Au fil des années, les visages sont devenus familiers. « Depuis vendredi, quand les choristes arrivent, il y a des "Bonjour Philippe", "Bonjour Nono"... On se connaît depuis longtemps. » Une relation qui dépasse largement le simple cadre de l'événement. Beaucoup reviennent chaque été, autant pour retrouver leurs amis que pour vivre une nouvelle aventure musicale. « On est une famille de cœur », confie-t-il.
Une demi-heures pour servir près de 1 000 personnes
L'autre défi se joue pendant les pauses des répétitions. Chaque jour, en une trentaine de minutes seulement, près de 800 à 1 000 choristes convergent vers le Comptoir des Fous, devenu le véritable cœur de vie du festival. Derrière le bar, 21 bénévoles s'activent pour que chacun puisse repartir avec une boisson ou un encas avant la reprise des répétitions.
Les chiffres géré par Marina et Axel donnent le vertige : une dizaine de réfrigérateurs, deux tireuses à bière, six cafetières, deux machines à thé, près de 260 litres de bière prévus sur la semaine et plus de 1 000 litres de café servis au total. S'y ajoutent plusieurs centaines de litres de boissons fraîches, des sirops artisanaux, du miel, des bonbons pour la voix et même une cuvée de vin spéciale Fous Chantants élaborée par un vigneron local, où chacun pourra goûter et même des bouteilles pourront être amené et acheté après cette folle aventure.
À quelques mètres de là, la "Pause gourmande" proposera sandwichs, salades, offres végétariennes, crêpes et gaufres, pendant que d'autres choristes profiteront des espaces de détente aménagés à l'ombre.
Des souvenirs, des informations... et une application
L'organisation ne s'arrête pas à la restauration. Une boutique propose t-shirts, sweats, tote bags, écocups ou encore des nouveautés destinées aux plus jeunes. Avec une moyenne d'âge de 55 ans, les choristes aiment repartir avec un souvenir... souvent aussi pour leurs petits-enfants.
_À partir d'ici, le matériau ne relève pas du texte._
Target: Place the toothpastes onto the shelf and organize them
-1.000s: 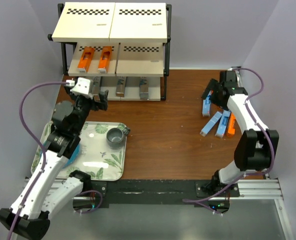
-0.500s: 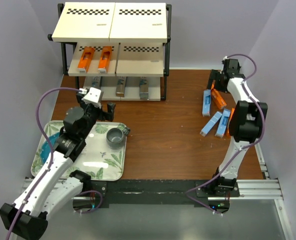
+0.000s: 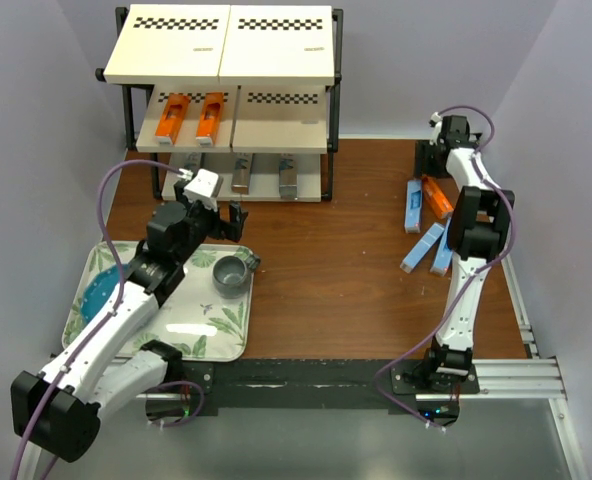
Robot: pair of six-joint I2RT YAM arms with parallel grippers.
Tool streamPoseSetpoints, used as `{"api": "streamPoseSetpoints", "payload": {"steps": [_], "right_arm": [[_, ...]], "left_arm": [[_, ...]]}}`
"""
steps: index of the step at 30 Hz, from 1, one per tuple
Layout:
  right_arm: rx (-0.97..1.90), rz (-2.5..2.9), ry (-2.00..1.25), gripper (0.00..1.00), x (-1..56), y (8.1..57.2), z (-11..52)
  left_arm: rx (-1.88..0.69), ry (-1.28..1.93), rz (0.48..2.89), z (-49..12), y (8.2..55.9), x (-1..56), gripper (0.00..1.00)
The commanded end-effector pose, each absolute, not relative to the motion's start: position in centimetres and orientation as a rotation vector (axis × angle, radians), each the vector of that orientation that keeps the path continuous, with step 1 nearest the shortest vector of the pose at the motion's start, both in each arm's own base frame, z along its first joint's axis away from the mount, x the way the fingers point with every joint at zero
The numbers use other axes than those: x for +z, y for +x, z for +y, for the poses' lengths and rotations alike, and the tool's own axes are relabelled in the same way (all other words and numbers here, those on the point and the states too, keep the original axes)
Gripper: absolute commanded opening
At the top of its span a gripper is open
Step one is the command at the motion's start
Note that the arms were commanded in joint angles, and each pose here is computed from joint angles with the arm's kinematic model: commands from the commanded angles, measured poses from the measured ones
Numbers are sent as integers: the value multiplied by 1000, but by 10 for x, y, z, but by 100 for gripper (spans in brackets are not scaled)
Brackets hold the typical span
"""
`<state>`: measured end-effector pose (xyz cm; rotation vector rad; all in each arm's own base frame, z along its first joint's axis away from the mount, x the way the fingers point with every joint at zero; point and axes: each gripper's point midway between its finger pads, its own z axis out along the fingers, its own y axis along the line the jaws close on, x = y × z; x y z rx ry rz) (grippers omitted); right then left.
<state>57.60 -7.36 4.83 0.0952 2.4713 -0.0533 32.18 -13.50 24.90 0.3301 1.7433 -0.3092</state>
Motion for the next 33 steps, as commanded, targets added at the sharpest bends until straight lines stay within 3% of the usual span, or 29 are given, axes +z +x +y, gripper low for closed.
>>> {"api": "streamPoseSetpoints", "payload": {"steps": [1,8,14,24,33], "right_arm": [[-52,2463,48,64,55,583,-74],[-83,2516,55,52,40,571,-77],[-97,2484,123,32,55,568,-79],[-68,2253,342,30,156,558,-78],[296,2062,681,31,212,504,-32]], "left_arm": [[-380,337,1687,-149,326,272,100],[-427,361,1706,-159,329,264,100],[-451,386,1693,-164,328,265,100],[-572,406,1587,-182,321,284,100],[-771,435,1515,-235,314,298,100]]}}
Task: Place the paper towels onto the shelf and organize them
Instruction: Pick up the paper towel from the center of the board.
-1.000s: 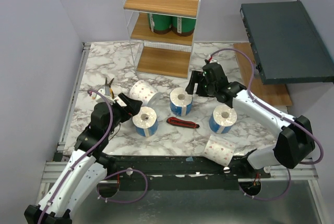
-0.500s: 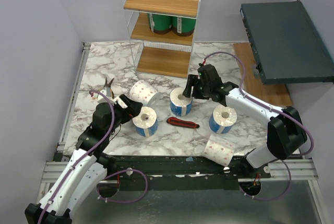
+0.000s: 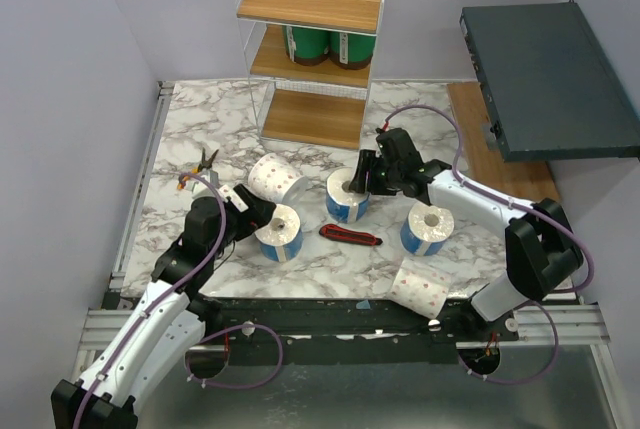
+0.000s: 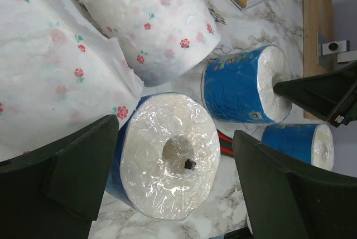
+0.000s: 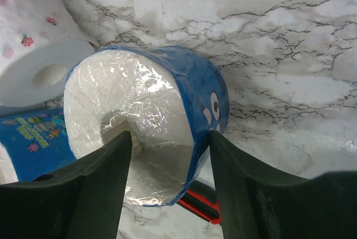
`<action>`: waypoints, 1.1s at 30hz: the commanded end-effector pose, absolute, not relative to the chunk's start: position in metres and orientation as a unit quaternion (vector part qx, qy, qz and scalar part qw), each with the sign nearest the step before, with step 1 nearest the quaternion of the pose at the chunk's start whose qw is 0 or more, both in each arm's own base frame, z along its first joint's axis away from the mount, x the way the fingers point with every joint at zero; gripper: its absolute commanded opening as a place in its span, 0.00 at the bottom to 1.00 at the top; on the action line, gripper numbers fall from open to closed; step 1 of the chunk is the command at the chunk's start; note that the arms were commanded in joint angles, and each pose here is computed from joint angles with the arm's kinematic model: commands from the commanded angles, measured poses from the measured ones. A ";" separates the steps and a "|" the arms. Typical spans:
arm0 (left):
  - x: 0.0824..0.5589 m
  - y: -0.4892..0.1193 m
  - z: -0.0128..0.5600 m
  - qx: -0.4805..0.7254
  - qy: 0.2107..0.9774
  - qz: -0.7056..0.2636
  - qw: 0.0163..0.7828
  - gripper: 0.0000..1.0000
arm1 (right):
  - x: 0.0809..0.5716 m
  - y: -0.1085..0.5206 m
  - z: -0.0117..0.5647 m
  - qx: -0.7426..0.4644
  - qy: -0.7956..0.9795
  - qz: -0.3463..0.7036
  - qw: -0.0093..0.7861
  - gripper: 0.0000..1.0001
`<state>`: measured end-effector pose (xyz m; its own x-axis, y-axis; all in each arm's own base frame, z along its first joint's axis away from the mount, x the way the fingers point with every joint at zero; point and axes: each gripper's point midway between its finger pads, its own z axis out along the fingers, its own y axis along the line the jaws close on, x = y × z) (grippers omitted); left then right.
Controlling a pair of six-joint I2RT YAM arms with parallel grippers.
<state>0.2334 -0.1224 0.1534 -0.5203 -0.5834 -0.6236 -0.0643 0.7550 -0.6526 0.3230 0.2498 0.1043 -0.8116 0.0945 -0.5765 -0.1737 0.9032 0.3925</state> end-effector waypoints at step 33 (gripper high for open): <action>0.227 -0.131 0.154 -0.192 0.811 -0.327 0.446 0.91 | 0.407 0.269 0.179 0.264 0.832 0.293 0.390 0.11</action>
Au stand d'accueil, les bénévoles renseignent les participants, distribuent les dossiers, gèrent les navettes, le paiement sans contact et alimentent toute la semaine l'application "L'Œil des Fous", qui centralise les horaires, les paroles des chansons, les réservations de repas et les informations pratiques.
L'ombre indispensable des Fous Chantants
Lorsque les projecteurs s'allumeront aux arènes d'Alès pour les deux concerts avec Soprano, les regards seront naturellement tournés vers les 1 000 choristes et l'artiste invité.
Pourtant, loin de la scène, près de 90 bénévoles auront déjà remporté leur premier défi : faire oublier toute la mécanique qui se cache derrière l'événement. Une organisation invisible pour le public, mais indispensable pour que, chaque été, la magie des Fous Chantants puisse opérer.